安静了,漫不经心地数着头发,你就别扭吧!想想一个月的冷战都经历过的人还怕这点小风小浪么。
本來就已是傍晚了,远处的万家灯火早已亮起,城市的霓虹灯永远都是那么的亮丽,五光十色。
春天的夜里,凉风习习,还是比较冷的,尤其是对伊白这么本就体寒的人來说更是一种折磨,伊白抱着双膝,脑袋里一片空白,直到鼻子不舒服打了几个喷嚏,继而吸了吸鼻子,发现鼻涕直流,再摸摸发凉的手臂才知道维持这个姿势已经好久了。

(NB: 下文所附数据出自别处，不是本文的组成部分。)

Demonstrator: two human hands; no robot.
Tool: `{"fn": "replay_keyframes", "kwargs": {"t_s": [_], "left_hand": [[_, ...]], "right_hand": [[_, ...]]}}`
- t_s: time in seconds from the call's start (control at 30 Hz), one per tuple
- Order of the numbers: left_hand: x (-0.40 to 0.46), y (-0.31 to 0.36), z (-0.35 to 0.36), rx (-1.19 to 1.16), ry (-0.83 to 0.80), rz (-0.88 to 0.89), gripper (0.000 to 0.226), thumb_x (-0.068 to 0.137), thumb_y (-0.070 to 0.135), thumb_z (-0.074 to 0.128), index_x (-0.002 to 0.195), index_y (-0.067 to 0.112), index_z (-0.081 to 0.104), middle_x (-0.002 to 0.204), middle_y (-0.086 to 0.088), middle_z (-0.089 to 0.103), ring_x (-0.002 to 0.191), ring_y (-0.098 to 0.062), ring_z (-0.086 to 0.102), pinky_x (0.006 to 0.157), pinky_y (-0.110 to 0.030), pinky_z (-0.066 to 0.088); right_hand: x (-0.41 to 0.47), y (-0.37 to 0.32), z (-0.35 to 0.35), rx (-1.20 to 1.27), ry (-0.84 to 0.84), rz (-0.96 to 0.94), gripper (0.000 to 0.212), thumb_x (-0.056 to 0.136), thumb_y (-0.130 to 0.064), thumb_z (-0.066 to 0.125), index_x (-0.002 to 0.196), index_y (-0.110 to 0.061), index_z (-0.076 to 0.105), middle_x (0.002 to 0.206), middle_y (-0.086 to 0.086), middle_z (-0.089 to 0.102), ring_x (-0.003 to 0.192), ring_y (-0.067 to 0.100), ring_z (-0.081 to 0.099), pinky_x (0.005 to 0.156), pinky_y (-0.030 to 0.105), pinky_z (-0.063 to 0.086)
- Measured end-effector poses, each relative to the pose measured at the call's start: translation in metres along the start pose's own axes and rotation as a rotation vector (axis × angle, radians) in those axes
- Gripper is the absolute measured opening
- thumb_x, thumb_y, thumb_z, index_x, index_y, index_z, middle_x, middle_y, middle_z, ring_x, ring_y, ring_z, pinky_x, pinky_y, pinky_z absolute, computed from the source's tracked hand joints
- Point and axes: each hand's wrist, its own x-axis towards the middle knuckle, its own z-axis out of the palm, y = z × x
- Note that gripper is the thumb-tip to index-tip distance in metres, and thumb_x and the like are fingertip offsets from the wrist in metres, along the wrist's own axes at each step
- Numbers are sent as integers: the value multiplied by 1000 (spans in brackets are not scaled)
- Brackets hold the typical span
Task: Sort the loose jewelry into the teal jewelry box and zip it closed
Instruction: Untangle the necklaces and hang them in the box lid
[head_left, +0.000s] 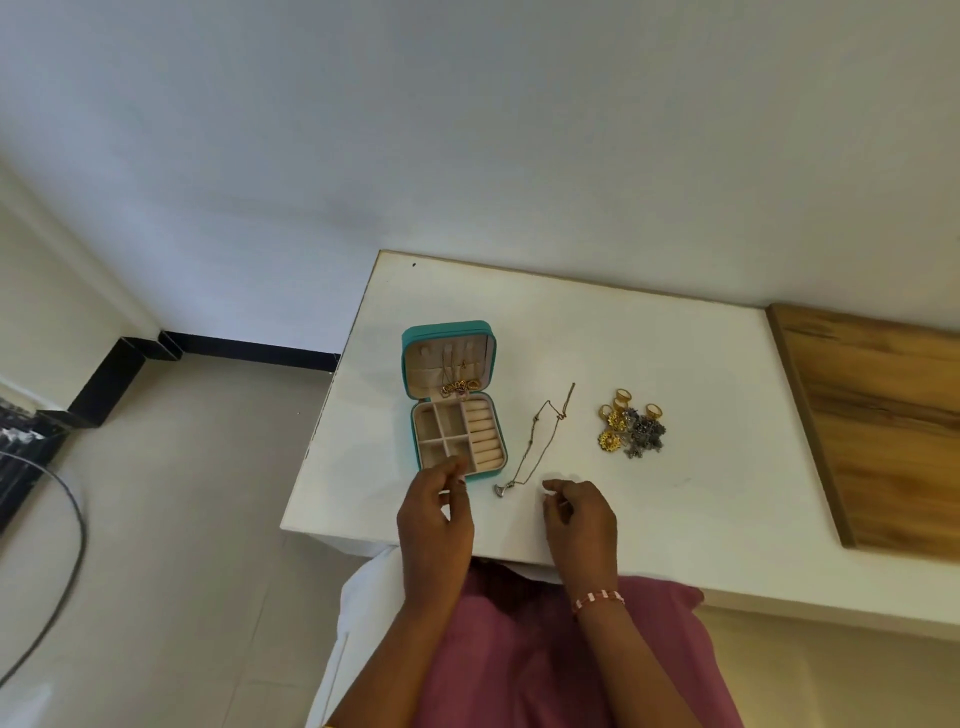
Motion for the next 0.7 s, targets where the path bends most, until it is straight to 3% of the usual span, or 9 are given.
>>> {"fn": "replay_keyframes", "kwargs": {"t_s": [0.13, 0.27, 0.43, 0.5, 0.63, 0.7], "left_hand": [[-1, -5, 3, 50, -120, 35, 24, 89, 5, 54, 100, 26, 61, 99, 12, 61, 89, 3, 56, 76, 2, 41], [-1, -9, 6, 113, -186, 29, 22, 89, 6, 54, 106, 16, 64, 101, 9, 62, 94, -4, 58, 81, -3, 41], [-1, -12, 8, 156, -247, 34, 21, 89, 6, 54, 104, 15, 66, 98, 9, 62, 84, 8, 55, 74, 4, 39], [0, -13, 8, 168, -262, 31, 21, 89, 7, 54, 103, 15, 66, 100, 7, 64, 84, 7, 55, 74, 3, 39], [-2, -13, 10, 193, -274, 38, 22, 90, 9, 54, 108, 15, 65, 106, 3, 66, 90, 2, 56, 81, -4, 40], [-3, -11, 11, 210, -289, 48, 26, 90, 10, 53, 114, 14, 62, 112, 1, 65, 95, -2, 56, 86, -12, 42]], "right_hand": [[-4, -5, 5, -185, -106, -190, 34, 84, -6, 60, 118, -9, 62, 95, 15, 58, 90, 29, 54, 76, 27, 42], [-6, -3, 6, -262, -78, -262, 30, 66, 0, 74, 95, -9, 72, 74, 10, 56, 67, 27, 57, 53, 29, 48], [-7, 2, 2, -266, -95, -212, 9, 77, -5, 66, 83, -5, 72, 78, 12, 58, 74, 28, 55, 60, 27, 40], [-5, 2, 1, -252, -113, -180, 14, 82, -7, 60, 91, -3, 70, 86, 14, 59, 82, 29, 55, 67, 26, 38], [0, -2, -4, -223, -131, -158, 35, 90, -12, 51, 124, -11, 56, 107, 14, 55, 101, 27, 50, 82, 28, 41], [-2, -4, -2, -274, -133, -178, 38, 88, -9, 53, 127, -12, 54, 102, 15, 54, 97, 30, 51, 78, 33, 45]]}}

两人都不在状态,不过喷嚏声恰好将思绪全都拉回了,路余恍惚才发现伊白的存在,那错愕的眼神在接触到伊白的可怜模样后,立马清醒过來,起身,抱起伊白,回房,关窗一气呵成。
掀开被子,将人放在床上,使劲用被子将伊白包的彻底,留下了眼睛及以上部位。
本來就是鼻子不舒服,这下可好,沒把人给憋死,伊白猛地拉下被子,大口大口地喘气,指着路余的鼻子:“你......你......谋杀亲妻啊!就这么的看我不顺眼了!”

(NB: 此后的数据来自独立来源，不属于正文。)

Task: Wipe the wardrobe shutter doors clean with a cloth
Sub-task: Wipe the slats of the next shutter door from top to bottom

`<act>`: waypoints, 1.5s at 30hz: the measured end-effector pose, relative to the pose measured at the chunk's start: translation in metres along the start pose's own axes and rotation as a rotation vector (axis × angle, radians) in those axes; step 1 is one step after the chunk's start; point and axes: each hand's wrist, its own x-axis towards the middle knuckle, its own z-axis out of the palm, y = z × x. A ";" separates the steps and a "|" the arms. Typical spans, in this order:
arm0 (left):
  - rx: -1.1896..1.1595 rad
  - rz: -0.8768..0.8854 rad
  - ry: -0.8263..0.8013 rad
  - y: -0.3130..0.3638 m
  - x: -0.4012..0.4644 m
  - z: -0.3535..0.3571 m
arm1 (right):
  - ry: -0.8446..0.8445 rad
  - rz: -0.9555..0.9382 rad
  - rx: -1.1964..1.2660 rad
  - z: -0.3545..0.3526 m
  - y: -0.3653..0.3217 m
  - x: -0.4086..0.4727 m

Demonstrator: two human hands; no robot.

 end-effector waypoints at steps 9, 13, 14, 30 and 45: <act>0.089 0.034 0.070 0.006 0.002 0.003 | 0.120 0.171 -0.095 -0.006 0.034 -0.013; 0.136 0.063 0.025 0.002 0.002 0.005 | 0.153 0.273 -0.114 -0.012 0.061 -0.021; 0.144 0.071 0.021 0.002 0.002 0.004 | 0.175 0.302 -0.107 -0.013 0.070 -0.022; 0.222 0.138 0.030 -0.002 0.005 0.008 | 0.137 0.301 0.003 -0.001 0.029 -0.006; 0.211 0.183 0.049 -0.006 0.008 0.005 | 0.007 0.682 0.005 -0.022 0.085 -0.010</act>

路余一个翻身,也进了被窝,紧紧地把伊白抱在怀里:“对不起,对不起,小白!”
伊白愕然,开玩笑的,不用这么认真吧!反手也将路余抱住,一个劲地低语:“咱们再摊牌吧!这次你说!”
等了好久,路余的声音闷闷地传进了伊白的耳朵:“你是不是很舍不得那个手机,我给你买个新手机不好吗?”

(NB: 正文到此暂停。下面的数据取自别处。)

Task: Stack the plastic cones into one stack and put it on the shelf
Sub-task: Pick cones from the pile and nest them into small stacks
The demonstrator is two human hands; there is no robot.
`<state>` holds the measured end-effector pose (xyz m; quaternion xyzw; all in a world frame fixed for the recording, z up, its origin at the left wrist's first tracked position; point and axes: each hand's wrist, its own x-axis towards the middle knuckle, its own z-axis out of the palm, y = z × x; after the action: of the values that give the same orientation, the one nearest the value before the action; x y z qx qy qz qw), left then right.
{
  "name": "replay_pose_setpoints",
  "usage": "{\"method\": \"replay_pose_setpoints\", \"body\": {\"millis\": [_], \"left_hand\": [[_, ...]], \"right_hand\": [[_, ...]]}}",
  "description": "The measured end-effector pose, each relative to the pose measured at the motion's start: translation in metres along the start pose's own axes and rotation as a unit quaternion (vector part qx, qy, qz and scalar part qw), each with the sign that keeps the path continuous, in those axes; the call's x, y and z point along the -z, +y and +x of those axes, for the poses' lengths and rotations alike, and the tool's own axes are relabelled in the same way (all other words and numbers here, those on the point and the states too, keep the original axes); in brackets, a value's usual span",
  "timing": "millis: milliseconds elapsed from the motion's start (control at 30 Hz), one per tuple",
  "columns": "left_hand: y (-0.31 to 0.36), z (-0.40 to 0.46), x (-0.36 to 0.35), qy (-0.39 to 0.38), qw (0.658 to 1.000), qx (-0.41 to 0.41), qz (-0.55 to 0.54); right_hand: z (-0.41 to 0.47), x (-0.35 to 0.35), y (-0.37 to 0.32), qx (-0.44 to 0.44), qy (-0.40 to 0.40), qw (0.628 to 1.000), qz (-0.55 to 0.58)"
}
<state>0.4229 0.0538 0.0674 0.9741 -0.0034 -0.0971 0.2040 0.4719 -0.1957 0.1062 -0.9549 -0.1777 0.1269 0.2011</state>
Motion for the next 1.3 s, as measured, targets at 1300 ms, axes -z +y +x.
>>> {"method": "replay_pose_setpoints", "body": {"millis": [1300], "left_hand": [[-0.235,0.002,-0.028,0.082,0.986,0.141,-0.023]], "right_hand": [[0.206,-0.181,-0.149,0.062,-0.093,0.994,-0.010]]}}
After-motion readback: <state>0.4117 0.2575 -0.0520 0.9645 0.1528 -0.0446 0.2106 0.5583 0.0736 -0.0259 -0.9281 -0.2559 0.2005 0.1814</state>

手机,这关手机什么事,伊白有些转不了弯,虽然不解,但还是仍旧重重点头:“嗯,这手机对我來说挺重要的!”因为里面有一样很重要的东西。
“我就知道,你是不是对那个人余情未了!”怀抱又紧了好多,挤得伊白有点喘不过气來,脑袋里晕晕的,尤其听到这莫名其妙的指控更是满头雾水:“谁啊!”伊白左思右想,有这个人么,余情,听起來好怪异哦。